LSTM-Based Approach for Stable Identification of Modal Damping Ratio in Building Structures

Abstract

Modal parameters are used as safety assessment indicators for evaluating the structural integrity of buildings in various ways. In particular, the modal damping ratio plays a crucial role in accurately predicting the serviceability and safety of buildings, starting from the initial design stage. However, the identification results of the modal damping ratio can become unstable due to measurement time, initial configuration conditions used in the analysis, and nonstationary responses included in the structural response. To address the instability issue, this study proposes a long short-term memory-based frequency domain decomposition (FDD-LSTM) method. The FDD-LSTM method utilizes the acceleration response of the building as input data and the modal damping ratio obtained from the FDD method as output data, constructing an LSTM network model for the relationship between the acceleration response and modal damping ratio. The FDD-LSTM method exhibited a discrepancy of less than 0.02% compared to the reference value of the modal damping ratio obtained through free vibration response.

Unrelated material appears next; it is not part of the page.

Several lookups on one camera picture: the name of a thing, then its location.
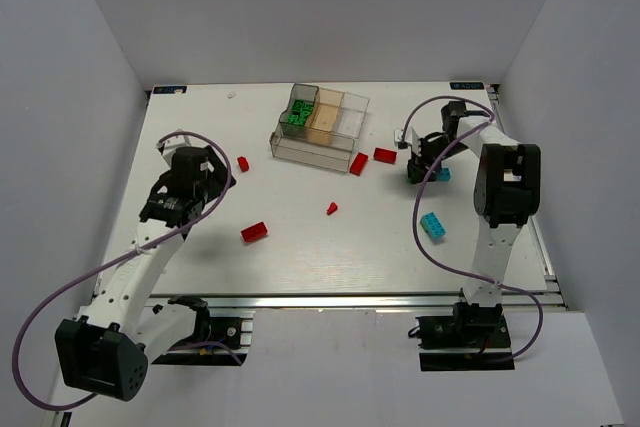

Furthermore, when applied to data acquired from an actual building, the method demonstrated a variance of approximately 5%. The proposed FDD-LSTM method is validated for stability performance using a three-degree-of-freedom numerical analysis model, a 3-story steel frame structure model, and a 117-story high-rise building. The FDD-LSTM method, trained on a large dataset, enables generalized estimation and addresses instability issues related to modal damping ratio.